We stall there on the incline, watching the shut door and squinting to the sun until the warmth on my thighs turns deeper in color, watching until the folds of my skin sink rivers of wear, age, bucolic luxuriation. The mother’ll reemerge. Around happy hour, she’ll stand at her husband’s roadside entrance with tamarind and ginger, when the cats start rolling back through the yard to escape the humidity and the goats bleat into each other’s necks. They’ll dance together for a few minutes but stop to sit again because he’s tired and she hasn’t the patience to drag him at the heels. I worry that night, when dancing alone, a ghost’ll watch me. I think I’ve got the upper hand, that I can’t be embarrassed if I can’t hear laughter, but I’ll stop again and wait for the sunrise to light my legs just in case my hearing decides to peak.

Dear Holly,

I wish you’d held out a tick longer, a tick and a lick, I want you back in bed. I taste you when I lick foreign rolling papers. Matteo’s trying something with me. He knows. I didn’t say a thing. Jane may’ve. He watches in sobriety as his father and I stir the tamarind through tequila, and kicks my ankle under the table as I accept his (coquettish) moonshine offering. I hadn’t tried it before and when he asks how I like it I say, Todo mi cuerpo está en llamas, and Matteo watches him laugh ’til purple without understanding a lick of the lead. Following his fourth narrow shot, Matteo’s father touched my thigh, shaking his head until I did the same. It’s brutal, he said, Estar sin palabras para alguien con las orejas tan grandes. 

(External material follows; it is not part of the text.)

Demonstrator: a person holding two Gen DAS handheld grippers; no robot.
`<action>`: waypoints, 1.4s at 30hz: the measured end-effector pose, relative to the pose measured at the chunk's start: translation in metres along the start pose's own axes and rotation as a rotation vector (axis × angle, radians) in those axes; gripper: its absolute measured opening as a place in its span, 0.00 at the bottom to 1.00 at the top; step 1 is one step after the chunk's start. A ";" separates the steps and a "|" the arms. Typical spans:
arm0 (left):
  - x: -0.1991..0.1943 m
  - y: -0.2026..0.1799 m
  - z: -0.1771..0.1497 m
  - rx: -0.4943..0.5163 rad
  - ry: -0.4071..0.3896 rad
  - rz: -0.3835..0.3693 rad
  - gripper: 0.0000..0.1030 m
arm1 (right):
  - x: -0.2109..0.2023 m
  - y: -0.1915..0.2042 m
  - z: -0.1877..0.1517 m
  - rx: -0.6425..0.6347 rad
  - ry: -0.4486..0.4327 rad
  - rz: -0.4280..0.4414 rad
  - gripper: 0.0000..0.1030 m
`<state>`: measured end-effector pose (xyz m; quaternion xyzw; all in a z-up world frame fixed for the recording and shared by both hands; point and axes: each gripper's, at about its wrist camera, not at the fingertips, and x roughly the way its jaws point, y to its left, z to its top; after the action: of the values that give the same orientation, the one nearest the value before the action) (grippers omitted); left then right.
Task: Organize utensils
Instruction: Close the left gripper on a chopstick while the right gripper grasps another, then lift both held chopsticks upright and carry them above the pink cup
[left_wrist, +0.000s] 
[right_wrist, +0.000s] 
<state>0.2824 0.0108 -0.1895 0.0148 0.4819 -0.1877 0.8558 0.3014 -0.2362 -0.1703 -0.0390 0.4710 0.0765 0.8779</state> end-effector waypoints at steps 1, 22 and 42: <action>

Once she’s rinsed clean, we drive Oeste with my hands up and over, wondering this and that about the mountain formations, the calcium levels, the ghosts, and especially why I am doing what I am, and how hard it’d be to lose someone like her or this can of beer, and in this skew we’re passing a set of pastel castles in dirt and dry greenery and a merry-go-round and it’s all empty and too big to be overgrown so I cry and we stare at it and we pretend I’m not feeling much anything at all.